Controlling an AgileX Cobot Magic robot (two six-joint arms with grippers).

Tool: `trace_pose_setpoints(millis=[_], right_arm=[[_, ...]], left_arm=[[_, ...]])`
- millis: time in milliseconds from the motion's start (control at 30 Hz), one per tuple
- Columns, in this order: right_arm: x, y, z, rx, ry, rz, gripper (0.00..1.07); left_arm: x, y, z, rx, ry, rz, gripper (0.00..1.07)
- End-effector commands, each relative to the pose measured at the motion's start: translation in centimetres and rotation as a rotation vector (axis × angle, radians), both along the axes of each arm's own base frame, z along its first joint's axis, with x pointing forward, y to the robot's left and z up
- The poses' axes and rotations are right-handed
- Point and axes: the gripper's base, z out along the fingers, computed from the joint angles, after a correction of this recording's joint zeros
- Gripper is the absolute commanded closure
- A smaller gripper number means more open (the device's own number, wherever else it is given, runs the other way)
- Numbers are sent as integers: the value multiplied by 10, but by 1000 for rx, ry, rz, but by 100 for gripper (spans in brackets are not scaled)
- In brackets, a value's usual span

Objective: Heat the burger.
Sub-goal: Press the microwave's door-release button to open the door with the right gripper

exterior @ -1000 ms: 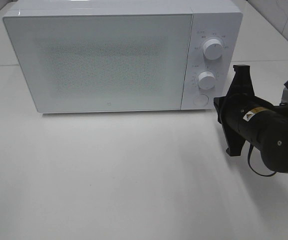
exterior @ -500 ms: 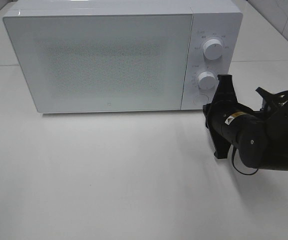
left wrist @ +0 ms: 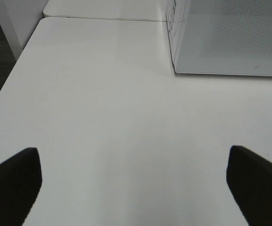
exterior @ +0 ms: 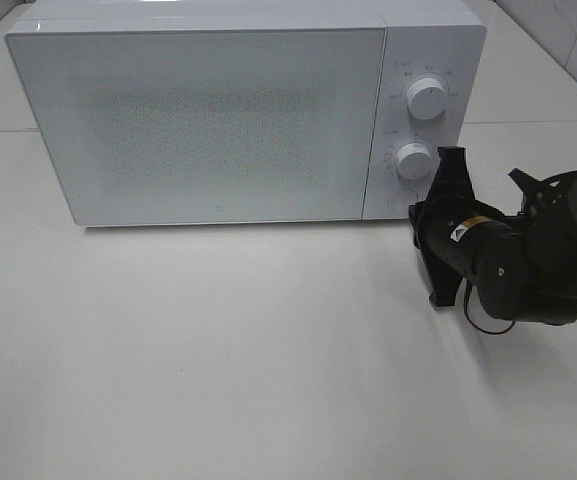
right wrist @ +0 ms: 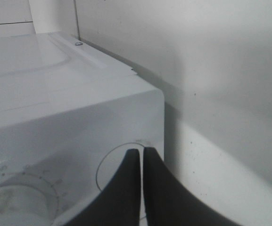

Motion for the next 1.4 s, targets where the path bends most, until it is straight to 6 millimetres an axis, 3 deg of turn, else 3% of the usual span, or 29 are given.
trace_pose_setpoints(millis=[33,533,1400], right_arm=[[5,-6,2,0,-13,-10,107],[16,5,10,14,-62,56,107],[22,-2,6,-10,-104,7,107]], left_arm=[[-1,0,0,-2,-25,4,6],[-1,0,0,-2,-25,4,6],[-1,0,0,-2,-25,4,6]])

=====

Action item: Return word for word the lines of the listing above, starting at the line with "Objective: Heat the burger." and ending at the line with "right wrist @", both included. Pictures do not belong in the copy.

Answer below:
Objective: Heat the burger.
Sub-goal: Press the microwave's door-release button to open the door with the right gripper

exterior @ -1000 ms: 
exterior @ -500 ms: 
left wrist @ +0 ms: 
exterior @ +0 ms: 
right wrist @ +0 ms: 

The exercise is done, with nothing more to add.